[INPUT FOR THIS TASK Boundary: Start]
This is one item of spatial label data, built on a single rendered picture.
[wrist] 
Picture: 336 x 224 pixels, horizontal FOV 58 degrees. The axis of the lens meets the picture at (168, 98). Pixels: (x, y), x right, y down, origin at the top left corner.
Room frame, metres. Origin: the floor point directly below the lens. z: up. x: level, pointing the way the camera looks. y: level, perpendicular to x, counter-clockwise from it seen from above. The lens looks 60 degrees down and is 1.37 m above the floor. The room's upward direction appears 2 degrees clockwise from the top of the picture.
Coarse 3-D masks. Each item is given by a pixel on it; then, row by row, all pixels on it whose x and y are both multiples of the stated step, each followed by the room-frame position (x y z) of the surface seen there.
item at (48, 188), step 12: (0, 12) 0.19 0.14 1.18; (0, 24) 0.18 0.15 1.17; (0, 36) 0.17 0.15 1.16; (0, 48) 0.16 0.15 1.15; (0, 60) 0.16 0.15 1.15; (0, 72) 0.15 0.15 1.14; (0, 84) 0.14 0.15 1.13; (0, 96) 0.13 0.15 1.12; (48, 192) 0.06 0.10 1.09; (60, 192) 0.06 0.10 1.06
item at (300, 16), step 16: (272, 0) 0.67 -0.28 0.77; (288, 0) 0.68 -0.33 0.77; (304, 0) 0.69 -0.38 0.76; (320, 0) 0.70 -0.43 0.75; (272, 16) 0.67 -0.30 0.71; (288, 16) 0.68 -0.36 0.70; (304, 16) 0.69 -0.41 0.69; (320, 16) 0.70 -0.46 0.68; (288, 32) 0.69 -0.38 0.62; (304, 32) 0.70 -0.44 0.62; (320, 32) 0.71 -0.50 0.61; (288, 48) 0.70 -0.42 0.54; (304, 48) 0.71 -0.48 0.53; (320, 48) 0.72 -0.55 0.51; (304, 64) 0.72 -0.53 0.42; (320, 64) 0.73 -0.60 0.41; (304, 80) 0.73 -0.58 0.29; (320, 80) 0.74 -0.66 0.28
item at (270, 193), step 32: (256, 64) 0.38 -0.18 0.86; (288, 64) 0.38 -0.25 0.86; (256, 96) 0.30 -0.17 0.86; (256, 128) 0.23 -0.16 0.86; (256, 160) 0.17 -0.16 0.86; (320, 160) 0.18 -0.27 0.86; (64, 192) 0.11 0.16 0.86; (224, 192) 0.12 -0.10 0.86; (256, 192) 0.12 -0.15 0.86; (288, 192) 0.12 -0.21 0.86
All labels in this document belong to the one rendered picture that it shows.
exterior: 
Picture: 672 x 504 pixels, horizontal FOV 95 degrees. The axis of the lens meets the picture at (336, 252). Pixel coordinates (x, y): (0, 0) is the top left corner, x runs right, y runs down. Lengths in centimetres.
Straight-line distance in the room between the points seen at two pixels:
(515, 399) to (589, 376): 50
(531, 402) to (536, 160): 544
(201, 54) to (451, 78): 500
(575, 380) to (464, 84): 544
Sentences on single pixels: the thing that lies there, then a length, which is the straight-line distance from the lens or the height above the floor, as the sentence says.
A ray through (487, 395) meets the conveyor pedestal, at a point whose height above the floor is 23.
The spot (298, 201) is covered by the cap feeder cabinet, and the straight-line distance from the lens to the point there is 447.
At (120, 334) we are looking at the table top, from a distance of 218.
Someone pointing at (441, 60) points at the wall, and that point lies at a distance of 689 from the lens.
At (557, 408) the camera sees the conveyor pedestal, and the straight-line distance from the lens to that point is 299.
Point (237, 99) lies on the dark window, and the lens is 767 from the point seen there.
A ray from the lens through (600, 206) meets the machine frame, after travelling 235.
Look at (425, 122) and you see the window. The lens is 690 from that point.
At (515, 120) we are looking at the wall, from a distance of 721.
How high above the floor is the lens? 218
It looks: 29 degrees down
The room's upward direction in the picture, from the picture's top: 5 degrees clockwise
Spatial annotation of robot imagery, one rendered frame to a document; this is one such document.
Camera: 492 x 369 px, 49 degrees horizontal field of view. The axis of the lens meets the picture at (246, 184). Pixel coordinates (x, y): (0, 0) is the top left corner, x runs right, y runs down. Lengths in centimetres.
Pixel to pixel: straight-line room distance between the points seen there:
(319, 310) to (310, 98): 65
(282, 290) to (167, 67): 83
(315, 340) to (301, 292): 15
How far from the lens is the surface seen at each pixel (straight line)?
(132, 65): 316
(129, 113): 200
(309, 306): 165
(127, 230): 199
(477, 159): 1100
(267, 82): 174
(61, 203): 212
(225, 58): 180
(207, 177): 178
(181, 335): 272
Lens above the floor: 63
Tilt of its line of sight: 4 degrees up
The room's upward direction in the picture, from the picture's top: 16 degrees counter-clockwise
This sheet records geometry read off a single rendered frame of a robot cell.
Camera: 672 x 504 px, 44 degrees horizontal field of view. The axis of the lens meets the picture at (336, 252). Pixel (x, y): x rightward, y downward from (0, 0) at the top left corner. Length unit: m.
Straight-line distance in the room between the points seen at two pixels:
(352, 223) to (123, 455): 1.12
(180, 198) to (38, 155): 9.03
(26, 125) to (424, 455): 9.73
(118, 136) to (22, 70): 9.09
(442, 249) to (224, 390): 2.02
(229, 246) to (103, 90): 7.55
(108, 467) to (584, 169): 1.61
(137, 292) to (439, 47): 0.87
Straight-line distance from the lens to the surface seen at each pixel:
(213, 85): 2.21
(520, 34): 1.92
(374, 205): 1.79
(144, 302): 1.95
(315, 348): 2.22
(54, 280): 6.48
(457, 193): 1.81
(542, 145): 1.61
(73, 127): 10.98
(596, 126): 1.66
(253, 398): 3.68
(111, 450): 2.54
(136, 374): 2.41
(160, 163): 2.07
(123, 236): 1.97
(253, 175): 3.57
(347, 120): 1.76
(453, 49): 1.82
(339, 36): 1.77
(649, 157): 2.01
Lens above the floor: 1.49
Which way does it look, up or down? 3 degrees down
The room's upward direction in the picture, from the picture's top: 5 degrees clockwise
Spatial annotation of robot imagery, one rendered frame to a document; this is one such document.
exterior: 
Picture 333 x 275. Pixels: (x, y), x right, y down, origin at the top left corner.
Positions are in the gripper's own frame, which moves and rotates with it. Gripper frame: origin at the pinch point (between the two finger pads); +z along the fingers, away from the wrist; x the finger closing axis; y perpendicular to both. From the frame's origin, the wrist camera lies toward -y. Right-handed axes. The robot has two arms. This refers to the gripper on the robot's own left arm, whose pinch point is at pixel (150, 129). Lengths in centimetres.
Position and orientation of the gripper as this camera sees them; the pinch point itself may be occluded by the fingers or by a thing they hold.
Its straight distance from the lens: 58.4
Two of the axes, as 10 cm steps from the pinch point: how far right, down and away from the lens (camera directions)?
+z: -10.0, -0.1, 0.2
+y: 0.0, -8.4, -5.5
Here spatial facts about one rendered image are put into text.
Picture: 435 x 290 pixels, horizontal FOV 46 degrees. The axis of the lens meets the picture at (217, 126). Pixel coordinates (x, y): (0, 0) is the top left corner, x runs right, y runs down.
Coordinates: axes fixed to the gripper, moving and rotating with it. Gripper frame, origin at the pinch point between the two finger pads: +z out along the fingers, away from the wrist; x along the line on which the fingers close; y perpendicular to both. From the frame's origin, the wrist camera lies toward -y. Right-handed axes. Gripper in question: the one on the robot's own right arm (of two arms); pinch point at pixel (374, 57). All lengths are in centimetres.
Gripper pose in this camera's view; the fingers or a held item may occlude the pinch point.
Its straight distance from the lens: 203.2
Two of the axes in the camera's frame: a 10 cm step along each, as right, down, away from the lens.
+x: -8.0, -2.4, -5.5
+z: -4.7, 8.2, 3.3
[INPUT FOR THIS TASK Boundary: End]
GOAL OF THE EXERCISE >> Repeat exactly the lines above, starting with the first line of the records and finishing with the line holding "item at (300, 16), step". Add no other line.

WRITTEN REPLY >>
This is one item of spatial label data, built on a single rendered picture.
[wrist] 
Picture: 336 x 224 pixels, horizontal FOV 58 degrees. The axis of the lens meets the picture at (168, 98). Pixels: (x, y), x right, y down, origin at the top left corner.
Room frame, metres. Origin: the floor point directly below the lens. z: up. x: level, pointing the way the camera looks. y: level, perpendicular to x, counter-clockwise from it seen from above. The lens looks 60 degrees down and is 1.37 m above the floor. The room's upward direction appears 2 degrees clockwise from the top of the picture.
Coarse 3-D masks. Each item is given by a pixel on it; then, row by row, all pixels on it whose x and y are both multiples of the stated step, each followed by the room-frame position (x y z) of the surface seen there.
item at (48, 188), step 12: (0, 12) 0.19 0.14 1.18; (0, 24) 0.18 0.15 1.17; (0, 36) 0.17 0.15 1.16; (0, 48) 0.16 0.15 1.15; (0, 60) 0.16 0.15 1.15; (0, 72) 0.15 0.15 1.14; (0, 84) 0.14 0.15 1.13; (0, 96) 0.13 0.15 1.12; (48, 192) 0.06 0.10 1.09; (60, 192) 0.06 0.10 1.06
item at (300, 16), step 16: (272, 0) 0.67 -0.28 0.77; (288, 0) 0.68 -0.33 0.77; (304, 0) 0.69 -0.38 0.76; (320, 0) 0.70 -0.43 0.75; (272, 16) 0.67 -0.30 0.71; (288, 16) 0.68 -0.36 0.70; (304, 16) 0.69 -0.41 0.69; (320, 16) 0.70 -0.46 0.68; (288, 32) 0.69 -0.38 0.62; (304, 32) 0.70 -0.44 0.62; (320, 32) 0.71 -0.50 0.61; (288, 48) 0.70 -0.42 0.54; (304, 48) 0.71 -0.48 0.53; (320, 48) 0.72 -0.55 0.51; (304, 64) 0.72 -0.53 0.42; (320, 64) 0.73 -0.60 0.41; (304, 80) 0.73 -0.58 0.29; (320, 80) 0.74 -0.66 0.28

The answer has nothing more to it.